Chapter 27

12K 835 7
                                    

Ketukan lantai kayu beradu dengan langkah tegas Agaam menyatukannya dengan kesenyapan. Menyurusi lorong dengan pencahayaan minim, tidak mengurangi kadar penglihatan pria itu. Tidak ada ekspresi di wajahnya. Namun, terselip sesuatu yang dibalik tatapannya. Terlihat dari kepalan tangan Agaam yang menguat.

"Saya akan ikut menemani, Tuan." Derston memundur langkahnya setelah membuka salah satu pintu dengan keadaan sudah lapuk.

"Kau tunggu di sini. Aku yang akan mengurusnya," ucap Agaam datar.

Memasuki ruang berukuran sedang, Agaam menyorot seseorang dengan kondisi fisik yang parah. Banyak lebam-lebam serta darah yang sudah kering, menciptakan aroma anyir yang pekat. Aliran darahnya berdesir begitu menantikan hal selanjutnya terjadi. Dengan kondisi ruangan yang tidak terurus, sangat memungkinkan luka-luka orang tersebut menjadi semakin parah.

Agaam mengambil sarung tangan karet hitamnya. Arah pandangnya tidak berpaling dari manusia sampah di hadapannya. Seringai terhias seiring Agaam mendekat dengan langkah pelan. Sontak saja, insan berjenis kelamin pria itu meringsut mundur sesekali mengeluarkan ringisannya.

Kekehan kecil mengalun mengisi atmosfer yang terasa mencekik. Agaam melirik meja kecil yang berada tepat di sebelahnya. Terdapat alat-alat bedah yang lengkap. Begitu indah, dia membayangkan jika alat itu dia mainkan pada targetnya.

"Kenapa wajahmu begitu? Takut?" tanya Agaam penuh ejekan.

Pria itu hanya terdiam kaku dengan ketakutan yang terus menggrogotinya. Dia dengan mudah terpedaya oleh tatapan mematikan milik Agaam. Padahal, Agaam tidak mengikat anggota tubuhnya dengan apa pun. Namun dia sendiri tidak kuasa untuk melawan pria itu.

"Seandro Juandra Wallas. Pemimpin Departemen Crosyark, satu-satunya putra dari pasangan Marron Endrick Wallas, pendiri Grup CR. Sangat disayangkan, informasi yang kau sembunyikan selama ini, sekarang sudah kupegang. Dengan senang hati, aku bisa membuat ini menjadi topik hangat yang disebarluaskan di depan media."

Jas biru dongker yang membalut tubuh Agaam, kini dia lepas. Memberi akses masuk aura begitu dingin dalam ruas-ruas kulitnya.

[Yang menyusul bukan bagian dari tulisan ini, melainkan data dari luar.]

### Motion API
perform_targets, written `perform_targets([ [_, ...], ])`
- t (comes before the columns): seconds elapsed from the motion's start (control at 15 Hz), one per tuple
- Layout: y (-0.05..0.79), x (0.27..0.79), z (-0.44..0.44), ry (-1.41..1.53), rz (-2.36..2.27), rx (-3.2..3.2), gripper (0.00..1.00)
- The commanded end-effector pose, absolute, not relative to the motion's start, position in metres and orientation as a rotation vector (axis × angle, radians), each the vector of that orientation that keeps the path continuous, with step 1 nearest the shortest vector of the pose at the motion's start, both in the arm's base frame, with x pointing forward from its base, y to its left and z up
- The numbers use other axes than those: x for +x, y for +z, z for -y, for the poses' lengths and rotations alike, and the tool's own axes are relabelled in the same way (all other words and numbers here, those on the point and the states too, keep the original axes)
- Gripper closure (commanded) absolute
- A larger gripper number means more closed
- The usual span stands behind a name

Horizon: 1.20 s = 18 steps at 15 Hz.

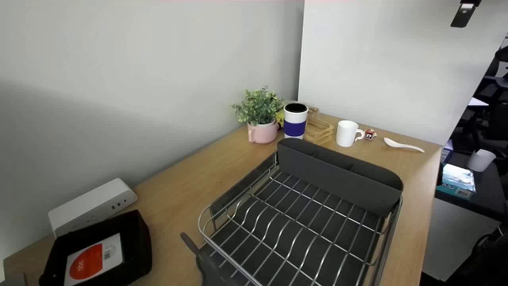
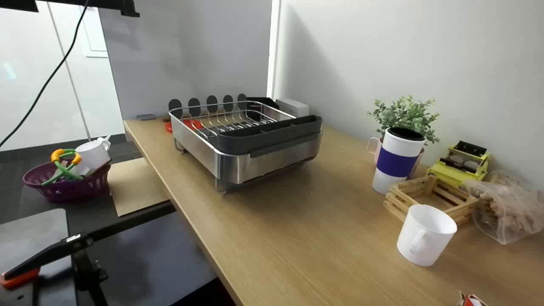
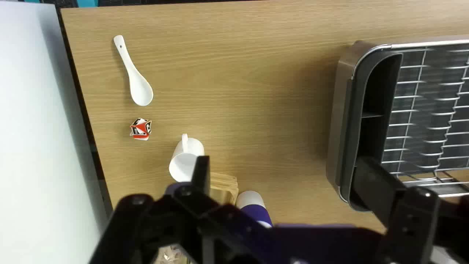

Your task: Put the white mug on the plate dryer

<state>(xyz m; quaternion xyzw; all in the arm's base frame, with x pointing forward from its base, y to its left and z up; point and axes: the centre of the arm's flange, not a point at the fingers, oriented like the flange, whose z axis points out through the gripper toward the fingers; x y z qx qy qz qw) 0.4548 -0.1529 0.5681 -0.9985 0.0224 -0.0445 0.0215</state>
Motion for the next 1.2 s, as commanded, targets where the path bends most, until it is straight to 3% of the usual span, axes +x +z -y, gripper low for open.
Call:
perform_targets([
  [0.0, 0.568, 0.455, 0.153, -0.138, -0.069, -3.095, 0.0],
  [0.6, 0.568, 0.456, 0.153, -0.143, -0.057, -3.093, 0.0],
  [1.13, 0.578, 0.482, 0.16, -0.396, 0.237, -3.086, 0.0],
])
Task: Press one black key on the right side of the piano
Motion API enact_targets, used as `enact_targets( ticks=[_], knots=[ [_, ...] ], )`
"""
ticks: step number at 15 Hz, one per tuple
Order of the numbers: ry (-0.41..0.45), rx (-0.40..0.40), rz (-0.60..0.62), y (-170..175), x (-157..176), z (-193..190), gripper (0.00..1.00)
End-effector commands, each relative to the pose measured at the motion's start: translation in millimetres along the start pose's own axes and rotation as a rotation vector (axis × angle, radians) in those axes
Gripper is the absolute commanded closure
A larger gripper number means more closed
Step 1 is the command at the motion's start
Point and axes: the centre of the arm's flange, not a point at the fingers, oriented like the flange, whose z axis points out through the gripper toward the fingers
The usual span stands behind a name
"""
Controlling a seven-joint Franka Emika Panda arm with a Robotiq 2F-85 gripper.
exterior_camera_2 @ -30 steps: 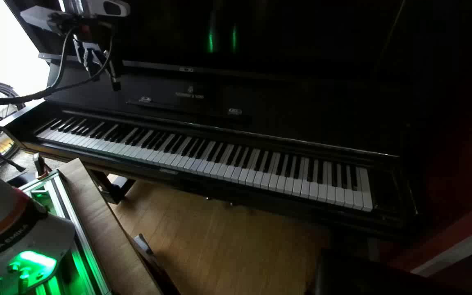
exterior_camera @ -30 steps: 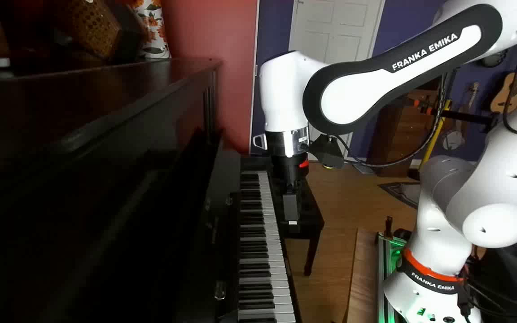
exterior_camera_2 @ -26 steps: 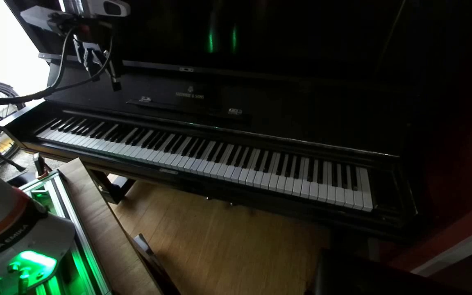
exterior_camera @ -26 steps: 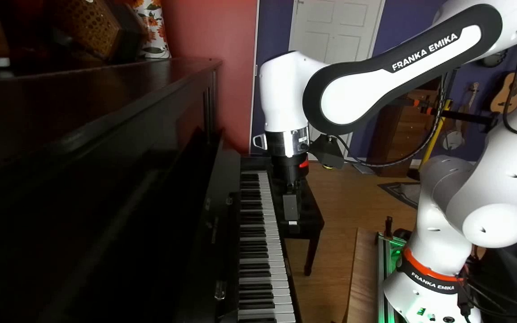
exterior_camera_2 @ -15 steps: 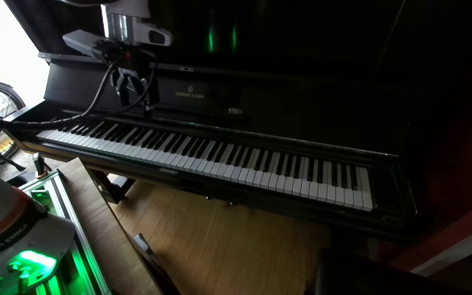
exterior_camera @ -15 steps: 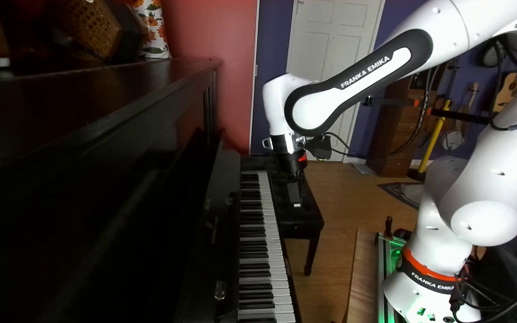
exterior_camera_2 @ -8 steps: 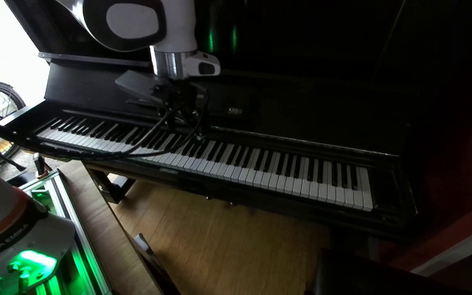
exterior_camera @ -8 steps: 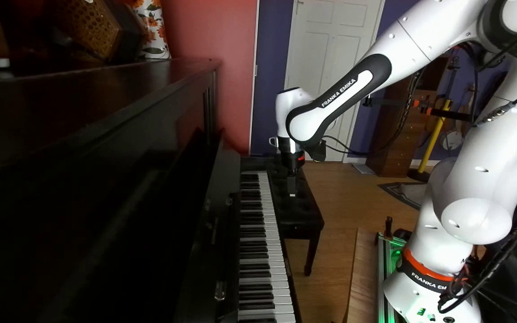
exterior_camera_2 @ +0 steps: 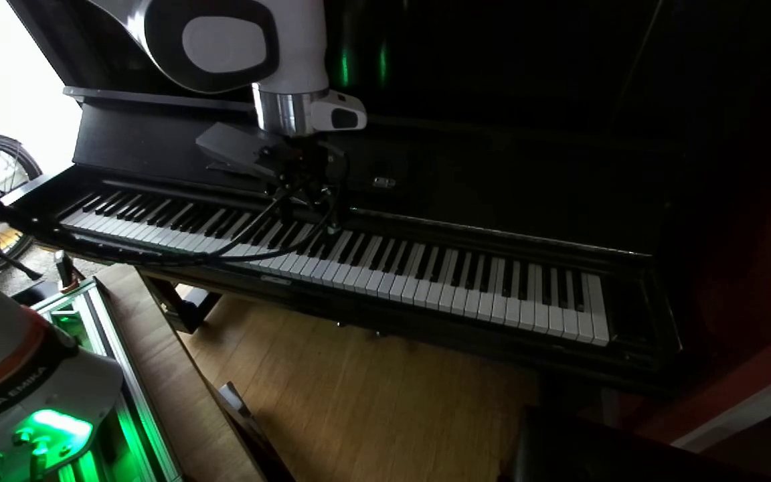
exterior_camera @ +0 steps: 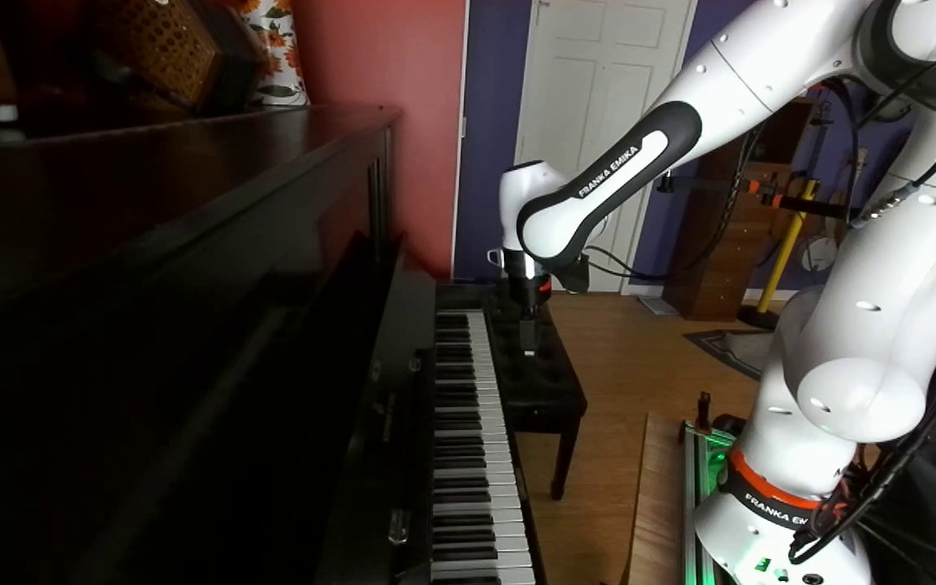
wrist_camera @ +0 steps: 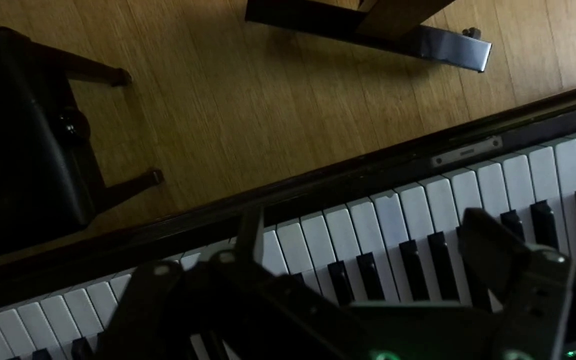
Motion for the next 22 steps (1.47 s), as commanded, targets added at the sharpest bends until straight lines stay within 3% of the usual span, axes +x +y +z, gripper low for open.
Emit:
enact_targets(
  ticks=[1,3,7,8,9,19,20,21,22],
  knots=[
    [0.018,-0.084,-0.118,11.0,20.2,23.0,0.00],
    [0.082,-0.117,-0.176,16.5,37.3,37.6,0.00],
    [0.179,-0.094,-0.245,24.7,64.6,65.7,0.00],
    [0.181,-0.076,-0.251,28.5,69.4,73.0,0.00],
    [0.171,-0.104,-0.223,13.0,50.8,54.0,0.00],
    [0.210,-0.106,-0.233,31.0,71.0,70.3,0.00],
    [0.213,-0.103,-0.230,33.8,73.5,73.9,0.06],
    [0.220,-0.101,-0.236,36.0,75.2,76.9,0.27],
    [0.221,-0.099,-0.237,38.2,77.2,80.4,0.30]
  ],
)
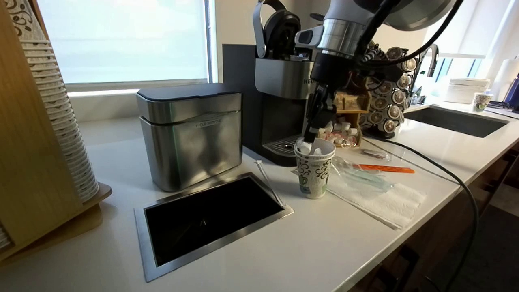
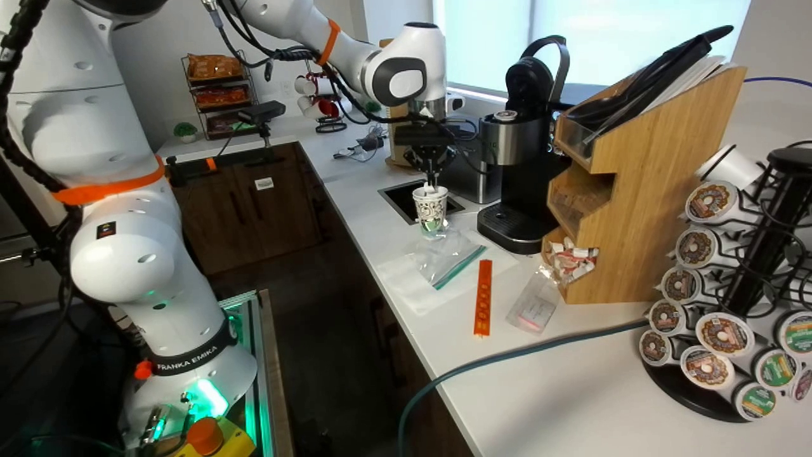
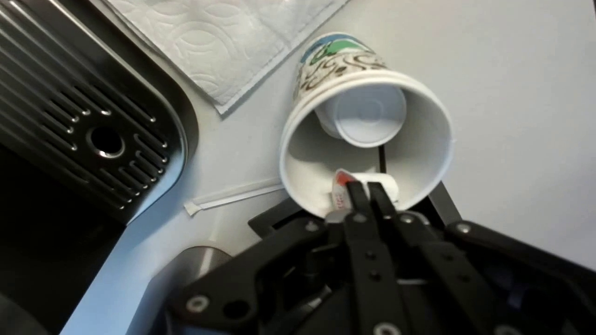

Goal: Take the white item out of the coffee cup

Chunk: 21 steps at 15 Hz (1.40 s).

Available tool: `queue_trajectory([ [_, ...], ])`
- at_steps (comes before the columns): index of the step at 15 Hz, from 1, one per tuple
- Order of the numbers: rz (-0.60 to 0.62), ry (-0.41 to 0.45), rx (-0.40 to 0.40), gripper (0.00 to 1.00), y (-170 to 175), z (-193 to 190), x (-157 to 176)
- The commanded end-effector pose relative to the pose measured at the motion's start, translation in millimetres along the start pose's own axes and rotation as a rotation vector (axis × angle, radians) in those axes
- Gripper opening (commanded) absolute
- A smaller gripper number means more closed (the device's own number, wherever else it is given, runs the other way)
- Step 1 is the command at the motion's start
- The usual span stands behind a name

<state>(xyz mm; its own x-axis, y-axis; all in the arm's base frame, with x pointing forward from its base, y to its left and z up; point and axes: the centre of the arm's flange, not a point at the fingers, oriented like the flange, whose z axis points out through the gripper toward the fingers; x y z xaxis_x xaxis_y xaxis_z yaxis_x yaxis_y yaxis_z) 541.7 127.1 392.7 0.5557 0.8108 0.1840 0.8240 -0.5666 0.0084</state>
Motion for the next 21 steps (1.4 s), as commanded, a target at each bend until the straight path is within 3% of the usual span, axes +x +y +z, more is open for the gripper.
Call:
queue_trajectory([
  [1,0.023,0.013,-0.017,0.01,-13.8,-21.3,-8.2],
  [5,0.084,0.013,-0.087,0.01,-23.0,-48.9,-24.0],
  [10,0.341,0.009,-0.222,0.01,-10.0,-78.7,-103.2],
  [17,0.732,-0.047,-0.285,0.01,54.0,-19.6,-245.2],
  [21,0.935,-0.111,-0.277,0.01,70.6,19.6,-280.4],
])
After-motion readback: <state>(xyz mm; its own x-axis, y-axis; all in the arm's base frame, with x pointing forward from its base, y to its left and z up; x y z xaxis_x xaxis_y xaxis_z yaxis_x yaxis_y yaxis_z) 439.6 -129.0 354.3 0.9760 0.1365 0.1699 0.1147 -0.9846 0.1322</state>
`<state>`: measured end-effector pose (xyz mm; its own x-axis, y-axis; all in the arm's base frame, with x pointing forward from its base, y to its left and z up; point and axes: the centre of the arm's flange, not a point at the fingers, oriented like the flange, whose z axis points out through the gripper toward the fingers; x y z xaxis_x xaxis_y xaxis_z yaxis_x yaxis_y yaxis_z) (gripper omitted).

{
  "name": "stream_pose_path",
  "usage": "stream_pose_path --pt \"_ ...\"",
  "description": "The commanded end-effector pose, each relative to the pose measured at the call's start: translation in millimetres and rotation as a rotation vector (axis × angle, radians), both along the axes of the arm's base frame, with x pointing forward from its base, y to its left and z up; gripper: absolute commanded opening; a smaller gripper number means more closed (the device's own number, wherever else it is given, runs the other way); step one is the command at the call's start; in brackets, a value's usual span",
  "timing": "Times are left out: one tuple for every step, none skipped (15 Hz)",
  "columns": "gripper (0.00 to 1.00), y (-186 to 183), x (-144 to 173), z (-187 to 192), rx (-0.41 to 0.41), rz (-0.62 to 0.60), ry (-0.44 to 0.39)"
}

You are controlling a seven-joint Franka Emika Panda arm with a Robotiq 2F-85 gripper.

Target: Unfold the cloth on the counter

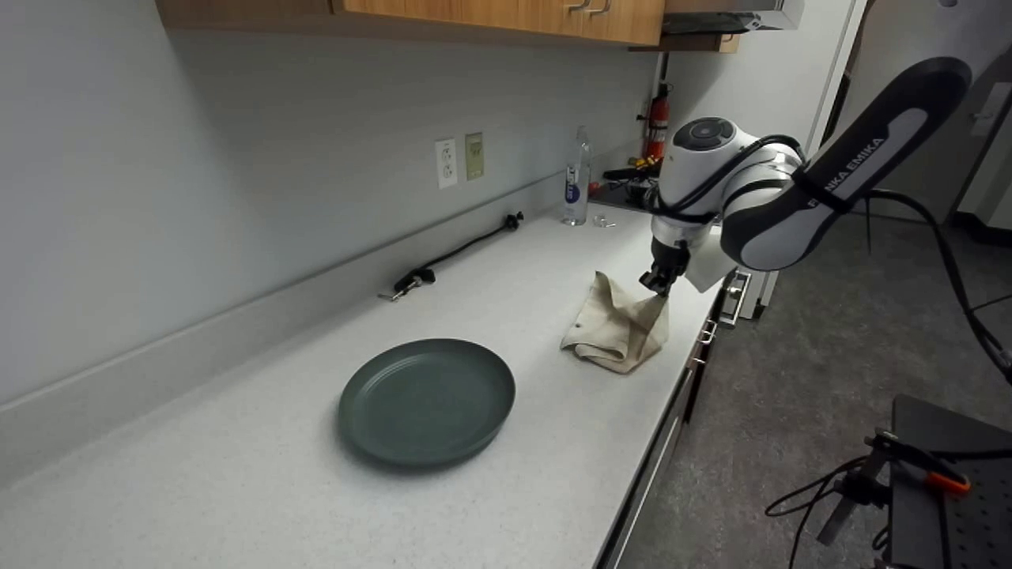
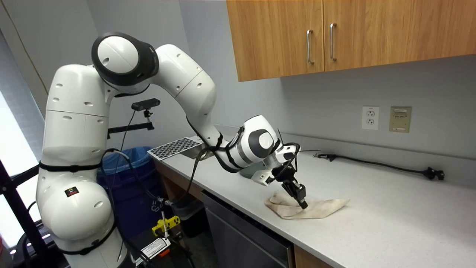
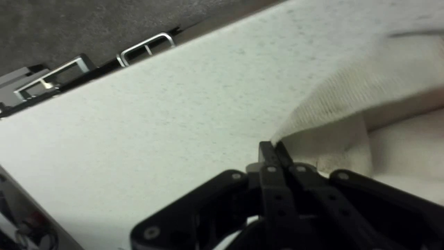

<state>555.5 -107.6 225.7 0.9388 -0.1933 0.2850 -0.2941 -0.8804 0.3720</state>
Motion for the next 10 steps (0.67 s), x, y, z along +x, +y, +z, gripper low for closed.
stream_pose_path --pt "0.00 -18 -26 0 -0.171 -0.107 0.027" --pt "0.00 -23 -30 -3 -0.216 -0.139 0.051" --pt "0.00 -25 -34 -7 -0.240 -0.158 0.072" --pt "0.00 -26 -37 -10 -0.267 -0.176 0.091" --pt "0.00 -25 -39 -13 -0.286 -0.188 0.109" --pt "0.00 -23 -40 -15 -0.296 -0.194 0.128" --pt "0.00 -20 -41 -18 -0.305 -0.198 0.143" --pt "0.00 -16 -40 -20 -0.312 -0.201 0.155" --pt "0.24 -13 -40 -22 -0.315 -0.206 0.163" --pt "0.29 -9 -40 -22 -0.312 -0.204 0.171"
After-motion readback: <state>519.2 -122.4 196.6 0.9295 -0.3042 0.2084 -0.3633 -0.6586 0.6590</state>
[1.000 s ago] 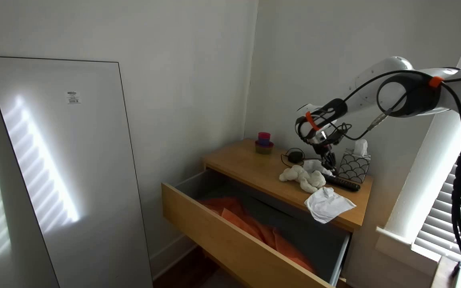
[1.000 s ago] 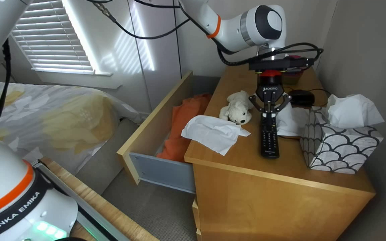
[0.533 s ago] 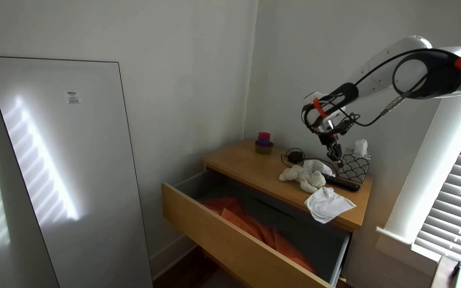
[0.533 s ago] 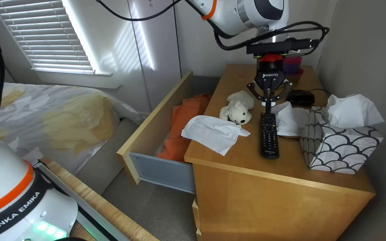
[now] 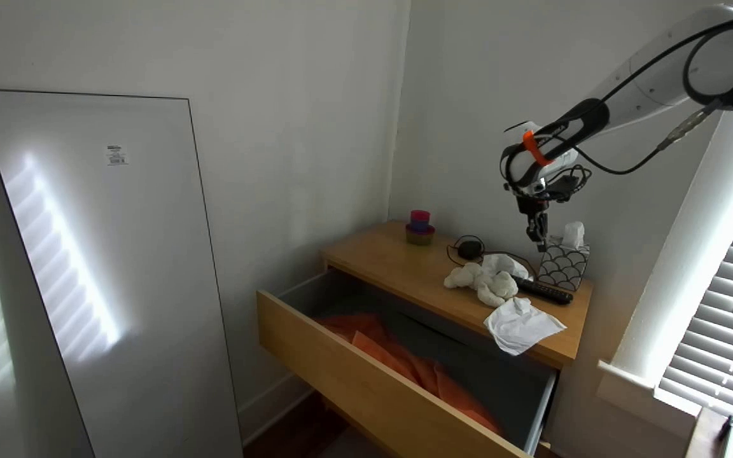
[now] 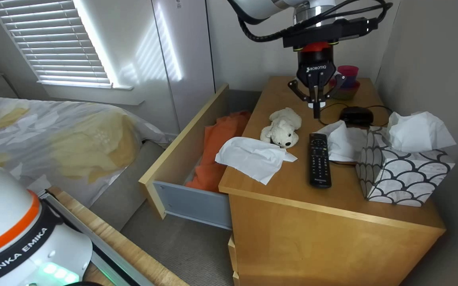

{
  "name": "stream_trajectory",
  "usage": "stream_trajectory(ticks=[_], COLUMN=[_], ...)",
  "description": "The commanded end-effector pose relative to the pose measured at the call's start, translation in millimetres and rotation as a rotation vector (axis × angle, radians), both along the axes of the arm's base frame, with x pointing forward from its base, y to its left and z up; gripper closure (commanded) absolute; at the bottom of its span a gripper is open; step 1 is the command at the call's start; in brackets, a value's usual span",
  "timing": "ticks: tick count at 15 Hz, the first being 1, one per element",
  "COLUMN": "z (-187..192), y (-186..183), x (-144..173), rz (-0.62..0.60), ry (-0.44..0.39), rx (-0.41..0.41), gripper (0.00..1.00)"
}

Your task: Press a button on the black remote

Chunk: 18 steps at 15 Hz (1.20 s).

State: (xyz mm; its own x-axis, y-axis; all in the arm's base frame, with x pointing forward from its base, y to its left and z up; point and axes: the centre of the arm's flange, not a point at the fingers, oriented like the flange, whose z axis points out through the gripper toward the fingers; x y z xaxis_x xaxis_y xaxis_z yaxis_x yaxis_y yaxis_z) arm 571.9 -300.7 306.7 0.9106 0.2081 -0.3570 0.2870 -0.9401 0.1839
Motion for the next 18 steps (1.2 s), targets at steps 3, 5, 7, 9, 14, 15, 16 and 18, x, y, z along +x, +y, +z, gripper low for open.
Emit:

"Bagaimana jadinya kalau Marron tahu hal ini? Kecewa, benci, atau tidak tanggung-tanggung melepas marga Wallas yang menyongsong tinggi itu dari namamu? Who know's?"

Kosong. Agaam tidak merasa puas dengan reaksi dari Sean. Ini tidak sesuai bayangannya yang menggebu ingin mengoyak setiap jengkal tubuh Sean. Meredam kemarahannya, lidahnya menari-nari dirongga mulut. Dia berdiri tegak menggulung lengan kemejanya hingga mencapai batas siku.

"You're not fun. Kita mulai." Agaam memulai permainannya. Berbeda dari biasanya, dia mengambil kursi kayu dan meletakkan persis di depan Sean.

Tak ketinggalan, dia memegang sebuah palu kecil di tangan kanannya. Agaam duduk memangku kedua siku, memutar-mutar benda besi itu.

"Two question. Kalau jawabanmu tidak memuaskanku, tubuhmu jadi bayarannya. Dua kali tetap salah, hm... nyawamu?

Keringat dingin terus mengalir dari pelipis sampai lehernya. Sean tidak sanggup untuk bicara, Agaam tidak ada bedanya dengan iblis pencabut nyawa. Bermain-main dengan mentalnya, Sean seperti mengalami mati mendadak tanpa sentuhan fisik.

Alunan yang berasal dari gesekan antara lantai dan palu telak membuatnya resah. Arah gesekannya acak, sebelum lurus dan tepat di depan lutut Sean. Kejadian naas selanjutnya, Agaam tersenyum miring sebelum benar-benar melakukannya.